**EXERCISE REQUIREMENTS**
A single count is required: the lines of the data below in which the word "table" occurs.
(THE DATA)
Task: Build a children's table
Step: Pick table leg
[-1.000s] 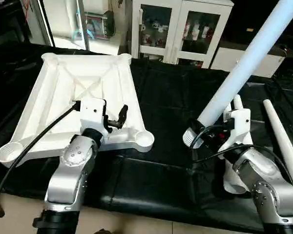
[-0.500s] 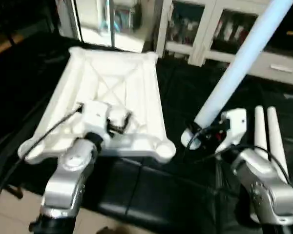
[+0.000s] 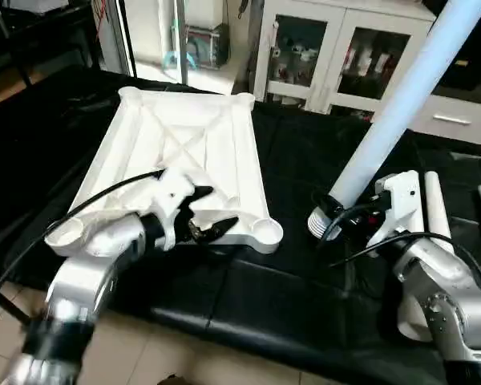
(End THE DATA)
**RESULT**
2